Henry Worsley’s death is a sad reminder of the dangers of polar expeditions. It is tragic that he lost his life. He must have pushed himself beyond human limit to get so close to achieving his incredible goal of the first unsupported solo crossing of Antarctica. A far cry from Vivian Fuch’s first successful Trans Antarctic expedition in the 1950s involving a team of explorers and engineers hauled across by tractor. Henry’s expedition was much purer and simpler, but infinitely more difficult and dangerous. One man against a continent, no back up, hauling everything he needed. It is remarkable that he got within 30 miles of finishing, having hauled his sledge for 913 miles in only 69 days, and a real testament to his incredible mental and physical strength. And done with such humility and altruism too. Henry continually referred to his hero Shackleton yet almost completed a crossing which Shackleton barely managed to start. And all the while, his efforts were helping to raise money for wounded soldiers, a cause that was incredibly close to Lt Col. Worsley’s heart.

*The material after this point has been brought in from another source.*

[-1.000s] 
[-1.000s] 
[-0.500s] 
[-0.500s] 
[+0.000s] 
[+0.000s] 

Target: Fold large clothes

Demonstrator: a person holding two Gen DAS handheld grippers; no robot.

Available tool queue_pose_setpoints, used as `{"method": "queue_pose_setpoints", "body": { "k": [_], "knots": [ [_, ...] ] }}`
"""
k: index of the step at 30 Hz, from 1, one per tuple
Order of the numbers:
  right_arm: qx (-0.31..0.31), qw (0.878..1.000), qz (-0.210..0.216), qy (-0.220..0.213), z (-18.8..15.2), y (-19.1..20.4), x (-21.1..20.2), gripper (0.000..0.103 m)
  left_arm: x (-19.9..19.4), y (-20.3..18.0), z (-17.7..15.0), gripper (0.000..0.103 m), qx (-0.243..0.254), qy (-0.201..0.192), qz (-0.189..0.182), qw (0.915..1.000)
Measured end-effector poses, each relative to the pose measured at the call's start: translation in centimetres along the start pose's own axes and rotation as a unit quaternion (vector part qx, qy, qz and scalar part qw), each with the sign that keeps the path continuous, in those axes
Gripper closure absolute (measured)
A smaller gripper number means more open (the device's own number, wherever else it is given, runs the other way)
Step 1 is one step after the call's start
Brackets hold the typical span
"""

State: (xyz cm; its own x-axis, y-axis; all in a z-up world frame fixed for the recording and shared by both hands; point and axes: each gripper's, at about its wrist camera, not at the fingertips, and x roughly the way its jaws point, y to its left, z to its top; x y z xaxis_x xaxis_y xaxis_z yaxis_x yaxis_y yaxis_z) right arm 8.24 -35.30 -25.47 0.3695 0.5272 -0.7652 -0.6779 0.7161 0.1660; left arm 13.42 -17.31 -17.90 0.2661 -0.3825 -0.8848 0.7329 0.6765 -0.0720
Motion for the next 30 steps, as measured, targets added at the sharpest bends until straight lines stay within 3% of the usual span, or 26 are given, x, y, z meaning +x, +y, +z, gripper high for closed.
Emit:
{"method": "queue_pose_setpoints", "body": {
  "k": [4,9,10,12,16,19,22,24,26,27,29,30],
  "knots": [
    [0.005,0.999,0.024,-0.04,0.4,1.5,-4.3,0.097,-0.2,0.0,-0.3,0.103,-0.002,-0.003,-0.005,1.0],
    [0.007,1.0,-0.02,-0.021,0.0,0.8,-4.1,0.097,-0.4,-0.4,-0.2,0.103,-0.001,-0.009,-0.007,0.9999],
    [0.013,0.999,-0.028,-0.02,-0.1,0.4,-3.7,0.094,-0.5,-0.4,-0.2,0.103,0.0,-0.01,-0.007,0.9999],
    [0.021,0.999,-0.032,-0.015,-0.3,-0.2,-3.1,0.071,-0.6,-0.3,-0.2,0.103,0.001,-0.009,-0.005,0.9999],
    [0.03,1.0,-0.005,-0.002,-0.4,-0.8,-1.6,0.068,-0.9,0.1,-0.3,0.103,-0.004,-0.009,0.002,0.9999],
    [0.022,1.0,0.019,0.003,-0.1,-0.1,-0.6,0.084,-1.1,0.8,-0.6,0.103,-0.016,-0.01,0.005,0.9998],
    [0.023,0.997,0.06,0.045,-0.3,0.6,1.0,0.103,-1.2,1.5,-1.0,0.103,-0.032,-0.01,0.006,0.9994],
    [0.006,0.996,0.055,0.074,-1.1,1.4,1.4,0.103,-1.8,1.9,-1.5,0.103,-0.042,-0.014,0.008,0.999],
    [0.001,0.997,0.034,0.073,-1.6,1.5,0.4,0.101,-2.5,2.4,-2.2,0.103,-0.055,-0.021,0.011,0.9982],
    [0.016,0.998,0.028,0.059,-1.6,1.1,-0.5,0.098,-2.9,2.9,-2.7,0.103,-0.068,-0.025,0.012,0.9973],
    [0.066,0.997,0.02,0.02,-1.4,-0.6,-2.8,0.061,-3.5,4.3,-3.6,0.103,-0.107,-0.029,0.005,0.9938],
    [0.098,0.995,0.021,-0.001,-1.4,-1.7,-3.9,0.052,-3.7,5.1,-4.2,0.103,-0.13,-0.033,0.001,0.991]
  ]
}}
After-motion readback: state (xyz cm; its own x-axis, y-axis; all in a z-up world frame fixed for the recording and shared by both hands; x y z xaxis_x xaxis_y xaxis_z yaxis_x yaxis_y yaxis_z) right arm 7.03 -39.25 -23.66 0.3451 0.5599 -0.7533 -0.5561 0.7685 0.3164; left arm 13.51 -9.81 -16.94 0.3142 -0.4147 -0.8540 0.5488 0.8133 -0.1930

Lt Col. Henry Worsley was distantly related to Frank Worsley, the Captain of Shackleton’s ship ‘Endurance’ and as such he was clearly inspired by Shackleton’s exploits. In 2008 he retraced Shackleton’s Nimrod expedition, leading a team to the same point Shackleton reached only 97 miles short of the South Pole, when he famously chose to turn around to save the lives of his crew. “Better a live donkey than a dead lion” Shackleton wrote to his wife explaining his decision. When Henry Worsley spoke for the RSGS in Perth in 2009 he was clearly moved at the opportunity to walk in Shackleton’s footprints, and recounted reading Shackleton’s diary a day at a time, and comparing it with his own experience. By pure fortune he arrived at the same point, 97 miles shy of the Pole on the same calendar day that Shackleton had, and found it highly emotional reflecting on his hero’s decision. Henry completed the final 97 miles with his team who were mostly also descendants of the original crew.
However the event that truly marked the talk, was also an event which helps define Henry’s humanity and enthusiasm for life. A young girl scout, Caitlin Daisley, from Greenock had replied to an advert Henry had placed for the final team member, writing a letter to explain why she would make an excellent team mate in a way that truly touched his heart. As a 12 year old she could not realistically be put in such a dangerous position, but Henry got in touch and took a scout scarf from her to the South Pole on his journey. At the end of his highly entertaining talk, he invited the young girl onto the stage with her scout troop and presented her with her well-travelled scarf to the delight of everyone in the room. Caitlin in turn handed Henry a cheque for nearly £1,000 towards the Shackleton Foundation which Henry had helped establish.
Henry Worsley spoke to several of our Local Groups and he was always quick to want to inspire others – as he was keen to challenge his audiences – “Everyone has an Antarctic – what’s yours?” A kind and generous man to the end, our thoughts are with his wife and children. And whilst I am sad at this turn of events, it is the picture from his 2008 expedition below, an image of pure unadulterated joy and achievement, by which I will remember him most.